EXERCISE GOAL.
Go line by line through the data below, counting each one that has "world", and give the final count only.

DATASET CONTENT.
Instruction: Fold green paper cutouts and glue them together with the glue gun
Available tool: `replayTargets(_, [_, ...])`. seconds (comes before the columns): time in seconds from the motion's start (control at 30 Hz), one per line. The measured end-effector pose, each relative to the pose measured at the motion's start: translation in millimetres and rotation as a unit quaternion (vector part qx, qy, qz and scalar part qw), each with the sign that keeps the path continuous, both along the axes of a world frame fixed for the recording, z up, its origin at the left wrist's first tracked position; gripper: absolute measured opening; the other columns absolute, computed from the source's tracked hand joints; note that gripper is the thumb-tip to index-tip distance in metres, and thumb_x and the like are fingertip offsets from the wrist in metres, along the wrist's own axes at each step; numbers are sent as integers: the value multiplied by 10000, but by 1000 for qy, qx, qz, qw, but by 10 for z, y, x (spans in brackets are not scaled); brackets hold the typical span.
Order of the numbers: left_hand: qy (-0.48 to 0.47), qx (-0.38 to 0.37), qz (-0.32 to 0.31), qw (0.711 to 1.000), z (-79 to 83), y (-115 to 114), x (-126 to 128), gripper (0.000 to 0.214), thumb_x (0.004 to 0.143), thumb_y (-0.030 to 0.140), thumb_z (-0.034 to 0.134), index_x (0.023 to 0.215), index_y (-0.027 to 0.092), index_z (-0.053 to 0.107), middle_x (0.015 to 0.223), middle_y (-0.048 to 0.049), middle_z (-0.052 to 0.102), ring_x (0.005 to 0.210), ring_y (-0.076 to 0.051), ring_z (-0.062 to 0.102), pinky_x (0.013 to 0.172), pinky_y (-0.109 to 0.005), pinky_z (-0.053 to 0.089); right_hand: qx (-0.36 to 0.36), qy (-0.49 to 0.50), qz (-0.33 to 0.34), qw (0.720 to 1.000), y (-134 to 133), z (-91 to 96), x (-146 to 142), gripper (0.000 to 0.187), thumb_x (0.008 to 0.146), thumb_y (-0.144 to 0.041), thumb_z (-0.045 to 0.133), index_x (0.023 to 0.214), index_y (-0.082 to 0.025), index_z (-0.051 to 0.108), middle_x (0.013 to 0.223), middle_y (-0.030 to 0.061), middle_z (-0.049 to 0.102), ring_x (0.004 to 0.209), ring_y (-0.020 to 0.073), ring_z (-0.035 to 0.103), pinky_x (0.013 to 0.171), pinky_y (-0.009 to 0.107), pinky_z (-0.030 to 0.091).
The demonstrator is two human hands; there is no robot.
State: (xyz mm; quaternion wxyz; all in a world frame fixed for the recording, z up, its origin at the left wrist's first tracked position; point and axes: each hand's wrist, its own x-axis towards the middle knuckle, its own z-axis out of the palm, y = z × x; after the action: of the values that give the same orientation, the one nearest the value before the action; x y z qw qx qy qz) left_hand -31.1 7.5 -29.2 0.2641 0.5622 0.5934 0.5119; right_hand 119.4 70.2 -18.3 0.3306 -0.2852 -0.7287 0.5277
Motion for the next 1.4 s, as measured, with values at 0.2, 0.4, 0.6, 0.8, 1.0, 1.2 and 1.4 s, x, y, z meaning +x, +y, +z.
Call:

COMPLETED TASK.
2